• **Instructions to follow**:
Excluding pictures, retype the line with "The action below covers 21" and each line that follows it to the end of the data below, word for word.

Start of Dataset records

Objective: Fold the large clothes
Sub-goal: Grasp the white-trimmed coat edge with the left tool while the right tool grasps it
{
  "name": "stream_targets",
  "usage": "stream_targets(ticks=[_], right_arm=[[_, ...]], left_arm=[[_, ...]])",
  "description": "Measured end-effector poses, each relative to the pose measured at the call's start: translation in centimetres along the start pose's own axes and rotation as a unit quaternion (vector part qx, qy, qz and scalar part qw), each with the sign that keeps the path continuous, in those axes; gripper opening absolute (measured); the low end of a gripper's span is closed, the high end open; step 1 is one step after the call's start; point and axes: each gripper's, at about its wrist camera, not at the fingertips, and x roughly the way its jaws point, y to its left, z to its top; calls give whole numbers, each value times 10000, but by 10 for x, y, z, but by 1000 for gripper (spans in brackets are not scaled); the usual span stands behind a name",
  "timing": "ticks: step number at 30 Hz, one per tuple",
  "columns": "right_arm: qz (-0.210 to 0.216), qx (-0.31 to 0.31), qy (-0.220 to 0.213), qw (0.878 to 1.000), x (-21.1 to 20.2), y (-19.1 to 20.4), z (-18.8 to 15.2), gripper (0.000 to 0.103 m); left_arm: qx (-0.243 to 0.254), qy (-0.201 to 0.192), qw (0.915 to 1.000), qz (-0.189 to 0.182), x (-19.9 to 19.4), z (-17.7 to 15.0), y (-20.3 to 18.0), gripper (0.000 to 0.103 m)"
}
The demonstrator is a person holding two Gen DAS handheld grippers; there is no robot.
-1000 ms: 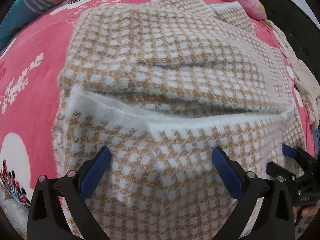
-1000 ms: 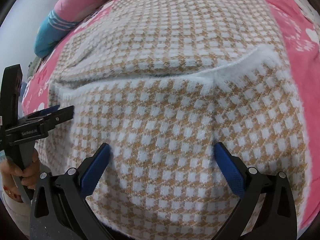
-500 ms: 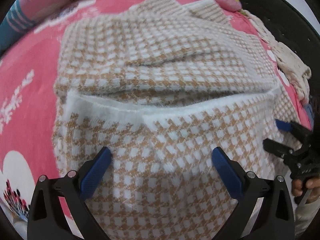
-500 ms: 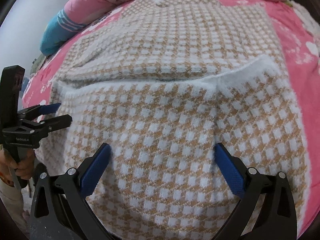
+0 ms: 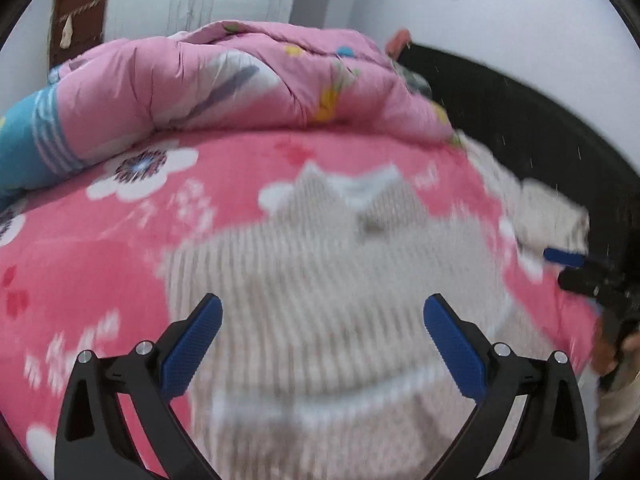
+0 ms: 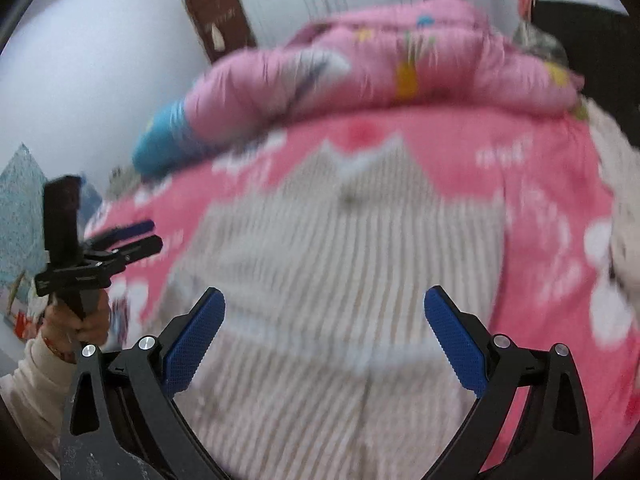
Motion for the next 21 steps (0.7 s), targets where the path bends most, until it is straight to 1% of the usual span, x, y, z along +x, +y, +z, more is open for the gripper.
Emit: stream_targets(ticks=[2, 3, 4, 6, 8, 9, 10, 11, 12, 14, 15, 16, 17, 18, 19, 20, 21], right_arm=[[-43, 153, 12, 9999, 28, -16, 32, 95], [-54, 324, 135, 9994, 53, -28, 53, 95], [-40, 446, 204, 9988, 69, -42, 65, 95], [62, 856, 539, 9949, 118, -68, 97, 95], [72, 1123, 803, 9904, 152, -86, 118, 95], [45, 1267, 944, 9874, 172, -95, 129, 95], [33, 1378, 980, 9856, 181, -100, 132, 95], [48, 1457, 1065, 9836, 193, -105, 136, 95], [29, 1511, 1174, 9815, 205, -111, 140, 95], [10, 1559, 1362, 9783, 221, -118, 137, 91], [-30, 1525, 1486, 9771, 229, -119, 135, 85], [-23, 1492, 1546, 9766, 234, -120, 134, 78], [8, 1441, 1624, 9761, 238, -119, 130, 74], [30, 1404, 1674, 9758, 243, -120, 130, 64], [38, 1340, 1734, 9757, 245, -119, 127, 42], [124, 1323, 1758, 9754, 245, -120, 127, 32], [235, 1304, 1736, 9759, 242, -117, 124, 20]], left_arm=[[-72, 38, 10000, 11, 30, 31, 8, 99], [-98, 192, 9998, -5, 58, 52, 14, 99], [-117, 291, 9995, -17, 82, 67, 8, 99], [-216, 507, 9984, -145, 123, 94, 16, 99], [-430, 613, 9967, -301, 160, 111, 23, 99], [-584, 679, 9953, -356, 187, 121, 25, 99], [-683, 705, 9947, -319, 202, 124, 25, 98], [-767, 732, 9940, -280, 215, 126, 25, 95], [-884, 831, 9924, -200, 236, 126, 27, 90], [-1001, 1093, 9889, 53, 265, 121, 30, 77], [-1039, 1191, 9874, 47, 272, 117, 30, 62], [-1082, 1299, 9856, 40, 281, 113, 31, 54], [-1136, 1337, 9845, 30, 286, 110, 32, 50], [-1141, 1233, 9858, -42, 285, 106, 32, 43], [-1108, 1163, 9869, -135, 282, 105, 32, 31], [-1079, 1124, 9875, -245, 279, 104, 31, 29], [-1064, 1073, 9881, -282, 275, 103, 31, 24]])
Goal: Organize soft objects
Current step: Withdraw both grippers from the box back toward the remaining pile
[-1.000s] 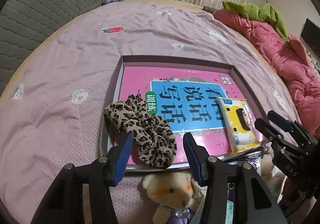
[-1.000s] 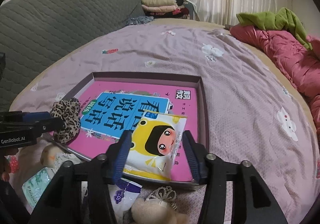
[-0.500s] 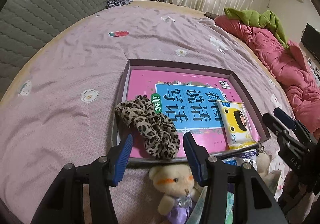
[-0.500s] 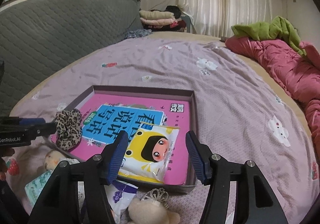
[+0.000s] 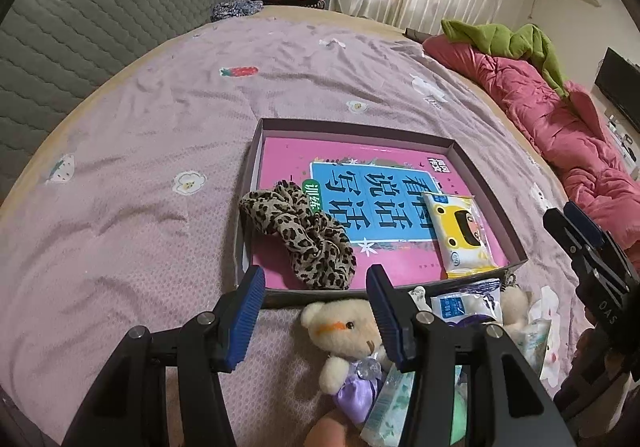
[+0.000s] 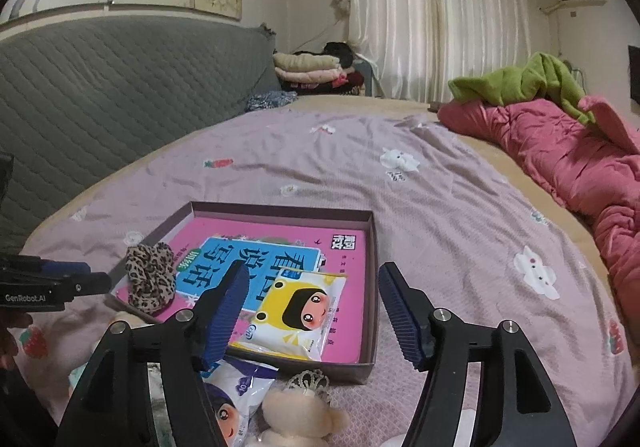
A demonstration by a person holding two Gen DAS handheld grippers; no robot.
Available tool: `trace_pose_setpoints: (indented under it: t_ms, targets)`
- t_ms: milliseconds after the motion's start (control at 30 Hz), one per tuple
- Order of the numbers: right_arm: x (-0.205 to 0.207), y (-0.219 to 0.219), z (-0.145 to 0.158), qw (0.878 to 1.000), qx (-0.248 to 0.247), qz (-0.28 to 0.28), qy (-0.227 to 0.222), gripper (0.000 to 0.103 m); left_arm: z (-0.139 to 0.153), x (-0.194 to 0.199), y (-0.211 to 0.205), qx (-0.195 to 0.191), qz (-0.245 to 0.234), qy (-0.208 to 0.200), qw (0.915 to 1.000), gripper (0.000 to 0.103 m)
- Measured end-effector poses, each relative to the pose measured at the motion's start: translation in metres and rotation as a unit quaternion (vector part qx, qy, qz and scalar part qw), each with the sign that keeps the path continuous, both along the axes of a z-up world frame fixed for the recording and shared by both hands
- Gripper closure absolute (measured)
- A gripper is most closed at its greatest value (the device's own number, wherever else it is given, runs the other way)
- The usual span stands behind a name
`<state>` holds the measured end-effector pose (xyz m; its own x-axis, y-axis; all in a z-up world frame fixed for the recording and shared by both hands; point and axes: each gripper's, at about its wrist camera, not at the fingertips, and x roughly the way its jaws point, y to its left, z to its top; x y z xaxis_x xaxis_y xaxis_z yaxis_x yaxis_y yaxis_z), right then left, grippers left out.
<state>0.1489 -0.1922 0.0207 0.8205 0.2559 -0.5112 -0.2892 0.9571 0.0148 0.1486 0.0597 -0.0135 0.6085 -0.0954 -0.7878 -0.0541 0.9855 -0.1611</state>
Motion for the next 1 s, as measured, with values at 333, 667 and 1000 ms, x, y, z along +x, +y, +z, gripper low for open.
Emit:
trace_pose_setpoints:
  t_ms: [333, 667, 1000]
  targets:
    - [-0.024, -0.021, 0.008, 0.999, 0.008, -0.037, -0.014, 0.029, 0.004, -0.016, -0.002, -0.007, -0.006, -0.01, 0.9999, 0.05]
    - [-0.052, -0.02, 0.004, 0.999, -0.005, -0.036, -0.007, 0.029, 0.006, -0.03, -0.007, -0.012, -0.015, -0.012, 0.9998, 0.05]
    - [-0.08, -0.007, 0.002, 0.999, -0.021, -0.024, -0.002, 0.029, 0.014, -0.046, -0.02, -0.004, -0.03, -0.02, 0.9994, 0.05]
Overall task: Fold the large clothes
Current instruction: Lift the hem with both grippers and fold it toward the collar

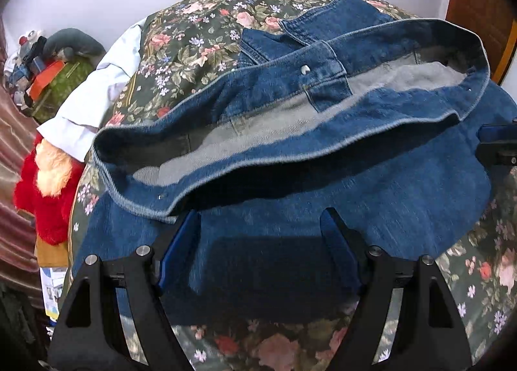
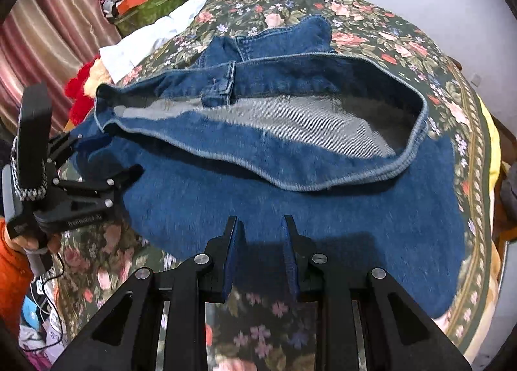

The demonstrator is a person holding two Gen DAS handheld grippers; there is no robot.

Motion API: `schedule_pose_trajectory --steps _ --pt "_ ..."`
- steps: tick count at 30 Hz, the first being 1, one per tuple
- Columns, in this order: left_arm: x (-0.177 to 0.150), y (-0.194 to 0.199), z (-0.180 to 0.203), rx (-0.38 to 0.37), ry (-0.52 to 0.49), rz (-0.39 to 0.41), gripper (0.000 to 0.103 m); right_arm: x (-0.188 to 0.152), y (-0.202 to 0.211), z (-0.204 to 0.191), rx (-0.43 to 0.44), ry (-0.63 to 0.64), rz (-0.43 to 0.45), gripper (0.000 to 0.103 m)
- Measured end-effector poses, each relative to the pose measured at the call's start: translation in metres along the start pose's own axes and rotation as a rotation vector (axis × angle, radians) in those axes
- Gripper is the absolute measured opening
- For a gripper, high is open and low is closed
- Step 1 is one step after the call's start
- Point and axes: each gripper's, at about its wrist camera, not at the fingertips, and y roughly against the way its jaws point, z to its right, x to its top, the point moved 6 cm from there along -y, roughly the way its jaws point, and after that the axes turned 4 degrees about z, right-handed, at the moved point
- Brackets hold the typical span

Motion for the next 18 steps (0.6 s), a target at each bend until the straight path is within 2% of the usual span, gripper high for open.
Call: schedule_pose_trajectory --steps 6,11,15,18 --pt "0.036 0.000 -0.021 0.005 0.025 0.063 0.078 0.032 -0.014 0.008 -0.021 -0.038 0.037 0.022" --pt "0.075 -0.003 -0.043 0.013 0.071 0.092 0.078 0.068 -0.012 0.023 0.011 -0.130 0.110 0.022" --pt "0.099 -0.014 -0.051 0.021 0.111 0.105 0.078 0.092 -0.010 0.036 -0.056 -0.143 0.170 0.022" --pt "0.105 -0.032 -0.051 0.036 0.119 0.074 0.078 0.102 -0.021 0.049 -0.095 -0.137 0.147 0.022"
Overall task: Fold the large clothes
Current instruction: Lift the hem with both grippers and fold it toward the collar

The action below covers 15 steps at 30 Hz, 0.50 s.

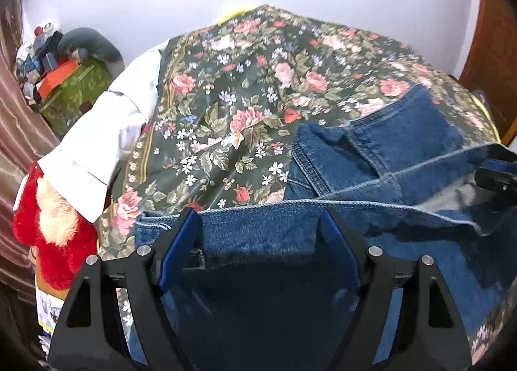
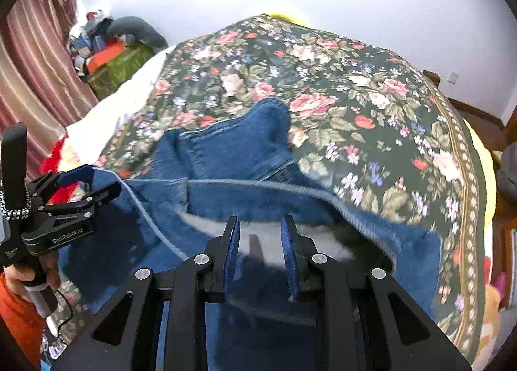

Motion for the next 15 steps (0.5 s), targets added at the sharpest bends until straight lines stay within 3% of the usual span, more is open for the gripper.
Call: schedule_pose_trajectory --steps 3,6,9,15 --pt "-0.002 -0.019 0.003 0.052 -0.034 -0.036 0.078 0.002 -0.003 0.010 -0.035 0.012 -0.020 0.022" --pt "-0.004 -0.022 0.004 0.071 -0.044 -0.037 0.078 0.001 0.022 0.014 0.026 -0.008 0.015 0.022" --pt "-0.003 -0.016 0.002 0.081 -0.023 -0.034 0.078 -0.006 0.048 0.014 0.026 0.038 0.036 0.022" --pt "-0.002 0.025 -0.006 -0.003 0.086 0.006 0.078 -0.028 0.093 0.019 0.053 0.050 0.057 0.022"
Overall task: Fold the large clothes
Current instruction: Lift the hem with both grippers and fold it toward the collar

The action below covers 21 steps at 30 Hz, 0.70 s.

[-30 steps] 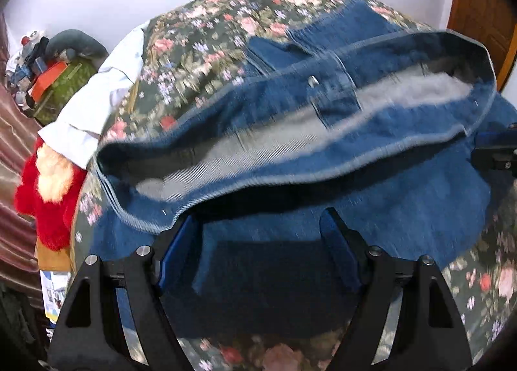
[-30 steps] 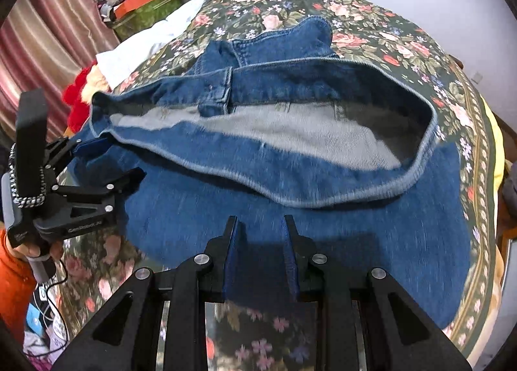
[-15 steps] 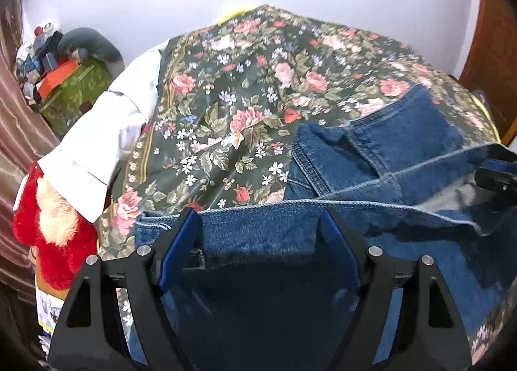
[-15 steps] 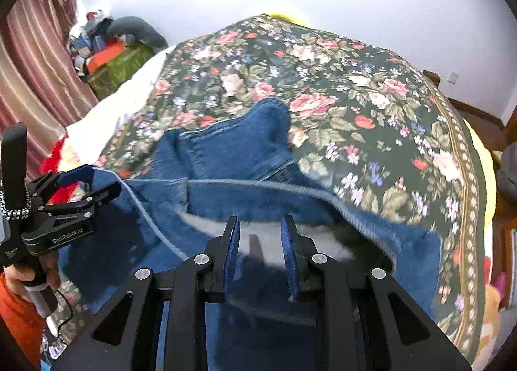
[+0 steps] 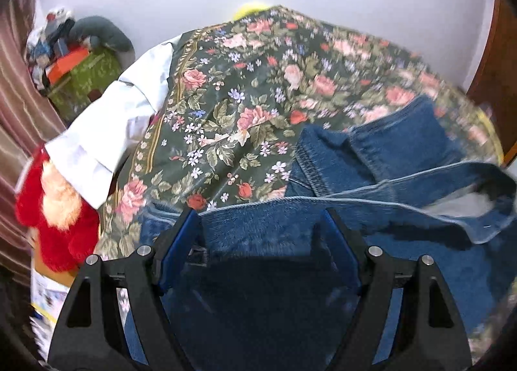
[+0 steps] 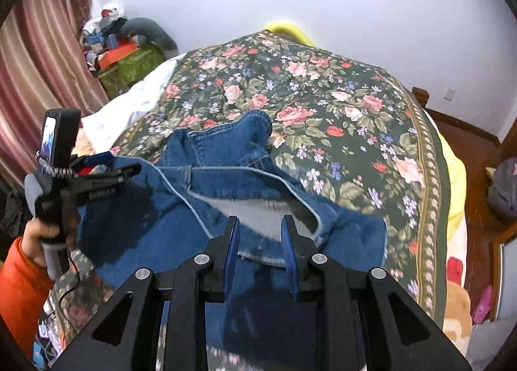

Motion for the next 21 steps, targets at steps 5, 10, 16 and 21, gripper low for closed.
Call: schedule_pose_trajectory --steps 5,10,16,21 --pt "-0.010 0.033 -0.029 -0.010 0.047 0.006 0.078 -0.030 0.016 0.002 0.034 -0.010 -0.038 0.022" --pt "-0.037 0.047 -0.062 0.021 0.054 -0.010 0.078 -0.060 -0.008 0.000 0.017 0.033 -0.124 0.022" --pt "-0.086 0.034 -0.088 0.060 0.061 -0.098 0.079 -0.056 -0.058 -0.003 -0.017 0.014 -0.183 0.022" --pt "-0.106 0.021 -0.101 0.079 0.073 -0.106 0.087 -0.016 -0.079 -0.002 -0.076 -0.022 -0.120 0.022"
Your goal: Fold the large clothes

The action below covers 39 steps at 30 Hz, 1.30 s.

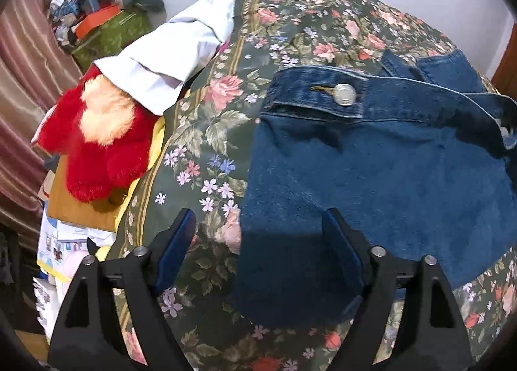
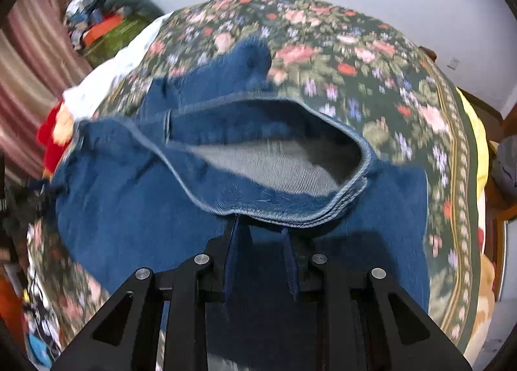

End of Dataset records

• **Answer area**:
The action below covers 21 steps at 30 Hz, 0.70 s.

[-30 steps] 
[-30 steps] 
[-15 steps] 
[-15 steps] 
[+0 steps] 
[+0 steps] 

Motion for the next 21 steps, targets at steps 5, 10, 16 and 21, gripper low for closed.
Call: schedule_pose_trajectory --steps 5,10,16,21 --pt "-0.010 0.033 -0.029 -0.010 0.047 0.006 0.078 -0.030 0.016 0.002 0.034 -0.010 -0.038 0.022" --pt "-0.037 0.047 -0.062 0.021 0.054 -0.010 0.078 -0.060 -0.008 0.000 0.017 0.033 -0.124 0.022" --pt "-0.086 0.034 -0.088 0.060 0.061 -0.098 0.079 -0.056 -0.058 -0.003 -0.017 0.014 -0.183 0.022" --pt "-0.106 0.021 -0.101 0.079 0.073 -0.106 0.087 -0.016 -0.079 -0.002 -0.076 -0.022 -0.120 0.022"
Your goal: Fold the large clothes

The action below covers 39 steps at 30 Hz, 1.30 s.

There is no more output to give.